Compliance
RIAs Face "Added Burdens" As Deadline For New AML Rule Looms

Delving into the details, we report that forthcoming and formidable US regulatory requirements mean that advisors will face a rocky road ahead.
Yes, it’s summertime and the living is easy. But an important –
and potentially burdensome – regulatory deadline is looming
for wealth managers and multi-family offices.
In less than six months RIAs with over $110 million in assets
will have to significantly overhaul their due diligence and
compliance functions to meet a slew of new requirements imposed
by the final Anti-Money Laundering Rule from the US Treasury
Department’s Financial Crimes Enforcement Network (FinCEN).
The rule, which takes effect January 1, 2026, will be overseen by
the Securities
and Exchange Commission. It imposes a wide range of new
compliance responsibilities on wealth managers, including sharing
more detailed information about clients, reporting suspicious
activities, implementing detailed anti-money laundering and
“countering the financing of terrorism” programs with new written
policies, monitoring, record keeping, independent testing, and
staff training.
Those formidable requirements mean that advisors will face a
rocky road ahead, according to leading law firms specializing in
regulatory compliance.
“Added burdens”
“RIAs may not have access to the appropriate technologies,
reports and/or data points that will allow advisors to properly
oversee transactions, red flags and detect suspicious activity,”

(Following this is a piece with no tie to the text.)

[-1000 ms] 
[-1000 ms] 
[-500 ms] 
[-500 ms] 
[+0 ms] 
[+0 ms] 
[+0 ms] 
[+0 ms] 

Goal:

said Thomas Yates, a partner and managing director at Advisor Assist who
heads the firm’s regulatory monitoring. “This may require manual
reviews, manipulation of custodial reports or purchasing
additional technology.”
What’s more, “the added burdens of operational requirements,
identifying red flags and performing Office of Foreign Assets
Control reviews may place RIAs at a disadvantage,” Yates
added.
The requirement to timely file SARs (suspicious activity
reports), may be the biggest initial difficulty for RIAs,
according to Joel Cohen, global chair of the white collar and
investigations practice at White & Case.
“This is not an area that RIAs have focused on because they
weren’t required to do so,” Cohen explains. “When other
institutions, including banks and money transmitters, were swept
within SAR filing requirements in the past, they tended in early
years to over file, bombarding the system with many reports that
probably didn’t need to be filed. Now there are many more
experienced personnel, counsel and resources to turn to as these
decisions are considered. But RIAs need to understand the
significant limitations on sharing the contents of SAR reports
with external sources or even within their organizations.”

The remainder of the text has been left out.